* **WORK TASK**: The following data has a line with "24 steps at" and a line with "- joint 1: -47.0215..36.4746". Write out exactly those lines and all the lines between them.

_ _ _

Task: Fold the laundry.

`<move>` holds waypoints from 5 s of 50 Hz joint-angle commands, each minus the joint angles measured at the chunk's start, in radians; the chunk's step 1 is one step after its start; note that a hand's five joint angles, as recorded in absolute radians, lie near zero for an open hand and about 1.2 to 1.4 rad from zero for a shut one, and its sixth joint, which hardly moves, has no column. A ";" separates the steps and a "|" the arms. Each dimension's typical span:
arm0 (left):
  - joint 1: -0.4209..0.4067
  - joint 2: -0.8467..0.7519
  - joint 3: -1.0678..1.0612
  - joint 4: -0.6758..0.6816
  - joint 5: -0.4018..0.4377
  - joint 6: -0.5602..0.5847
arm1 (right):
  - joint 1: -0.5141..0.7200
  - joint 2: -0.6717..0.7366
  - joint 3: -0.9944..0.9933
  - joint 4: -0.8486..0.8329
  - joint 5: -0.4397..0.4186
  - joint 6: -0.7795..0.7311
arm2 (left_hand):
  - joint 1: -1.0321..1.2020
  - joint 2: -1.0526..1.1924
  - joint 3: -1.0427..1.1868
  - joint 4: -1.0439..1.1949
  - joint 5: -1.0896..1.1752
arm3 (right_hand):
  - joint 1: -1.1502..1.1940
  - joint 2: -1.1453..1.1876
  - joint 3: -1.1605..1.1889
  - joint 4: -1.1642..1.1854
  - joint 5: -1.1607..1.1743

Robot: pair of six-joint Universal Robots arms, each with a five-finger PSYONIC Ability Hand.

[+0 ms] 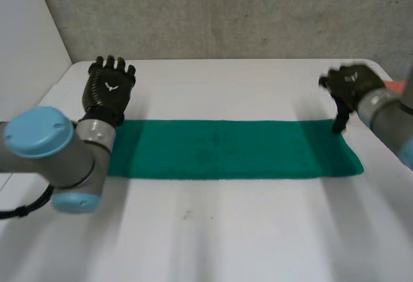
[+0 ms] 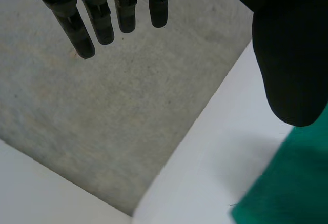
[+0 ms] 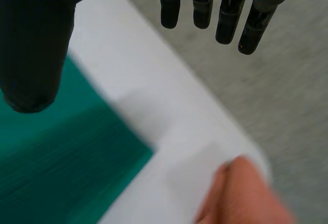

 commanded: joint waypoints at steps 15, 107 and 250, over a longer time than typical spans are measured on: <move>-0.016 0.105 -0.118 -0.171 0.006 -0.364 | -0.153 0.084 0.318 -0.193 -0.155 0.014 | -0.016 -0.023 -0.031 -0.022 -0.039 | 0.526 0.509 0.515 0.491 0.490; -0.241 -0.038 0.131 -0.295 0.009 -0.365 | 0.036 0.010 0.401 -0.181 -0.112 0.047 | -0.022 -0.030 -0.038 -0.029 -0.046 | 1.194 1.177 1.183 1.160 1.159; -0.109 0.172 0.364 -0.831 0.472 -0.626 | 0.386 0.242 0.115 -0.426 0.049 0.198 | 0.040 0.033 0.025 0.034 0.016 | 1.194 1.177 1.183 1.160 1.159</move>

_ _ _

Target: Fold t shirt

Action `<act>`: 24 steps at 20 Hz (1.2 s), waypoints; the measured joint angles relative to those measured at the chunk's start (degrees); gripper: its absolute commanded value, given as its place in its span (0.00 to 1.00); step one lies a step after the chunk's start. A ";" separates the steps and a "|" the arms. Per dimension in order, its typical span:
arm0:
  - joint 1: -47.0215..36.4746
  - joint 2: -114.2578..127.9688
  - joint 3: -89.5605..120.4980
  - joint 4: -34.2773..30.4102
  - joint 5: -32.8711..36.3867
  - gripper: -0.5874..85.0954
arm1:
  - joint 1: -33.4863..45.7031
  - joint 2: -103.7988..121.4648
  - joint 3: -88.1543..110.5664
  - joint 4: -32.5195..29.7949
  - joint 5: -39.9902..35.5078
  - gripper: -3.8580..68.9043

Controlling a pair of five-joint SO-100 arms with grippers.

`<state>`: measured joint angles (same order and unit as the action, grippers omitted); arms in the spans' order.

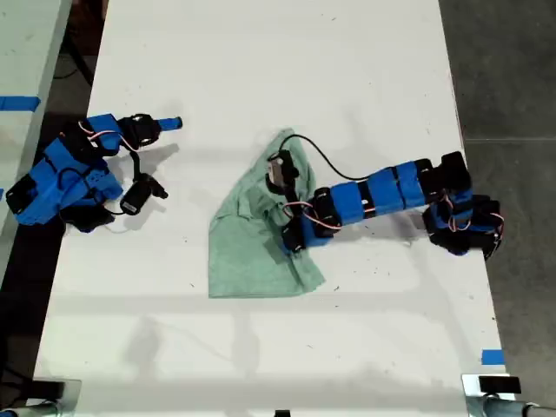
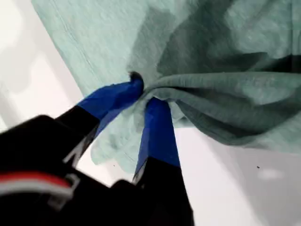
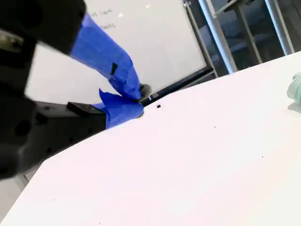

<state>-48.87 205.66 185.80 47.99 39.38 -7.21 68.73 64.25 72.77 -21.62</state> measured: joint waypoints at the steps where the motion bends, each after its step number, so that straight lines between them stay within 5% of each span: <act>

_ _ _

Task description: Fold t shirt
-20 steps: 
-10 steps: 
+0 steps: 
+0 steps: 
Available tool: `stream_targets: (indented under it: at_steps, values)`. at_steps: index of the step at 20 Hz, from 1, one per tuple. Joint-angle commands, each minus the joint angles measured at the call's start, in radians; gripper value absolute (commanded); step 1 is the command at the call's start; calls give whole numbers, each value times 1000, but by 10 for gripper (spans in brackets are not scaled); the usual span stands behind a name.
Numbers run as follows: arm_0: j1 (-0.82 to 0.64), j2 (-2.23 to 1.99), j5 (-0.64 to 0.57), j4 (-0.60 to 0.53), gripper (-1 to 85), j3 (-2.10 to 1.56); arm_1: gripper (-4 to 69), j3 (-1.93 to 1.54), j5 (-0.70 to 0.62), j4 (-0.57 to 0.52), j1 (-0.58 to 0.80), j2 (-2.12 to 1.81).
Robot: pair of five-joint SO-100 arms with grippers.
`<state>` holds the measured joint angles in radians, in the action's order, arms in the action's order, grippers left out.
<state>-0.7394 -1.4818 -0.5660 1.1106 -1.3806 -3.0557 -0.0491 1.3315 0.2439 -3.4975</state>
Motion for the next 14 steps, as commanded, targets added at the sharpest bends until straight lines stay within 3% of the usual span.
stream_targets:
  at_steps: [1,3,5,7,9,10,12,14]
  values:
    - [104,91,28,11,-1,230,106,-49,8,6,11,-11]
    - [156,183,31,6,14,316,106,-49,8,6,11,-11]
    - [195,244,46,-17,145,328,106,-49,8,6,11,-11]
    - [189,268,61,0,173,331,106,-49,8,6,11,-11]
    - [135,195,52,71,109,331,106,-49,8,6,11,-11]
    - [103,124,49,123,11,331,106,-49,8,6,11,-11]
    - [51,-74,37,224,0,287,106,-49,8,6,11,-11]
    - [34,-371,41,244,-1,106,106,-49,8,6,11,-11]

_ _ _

* **ANSWER SPACE**:
Action `<act>`: 24 steps at 20 Hz (1.2 s), waypoints; the measured joint angles relative to those measured at the chunk's start (degrees); gripper: its absolute commanded value, given as its place in its span (0.00 to 1.00); step one lies a step after the chunk's start. A ";" separates the steps and a "|" the arms. Per dimension in order, its typical span:
arm0:
  - joint 1: -47.0215..36.4746

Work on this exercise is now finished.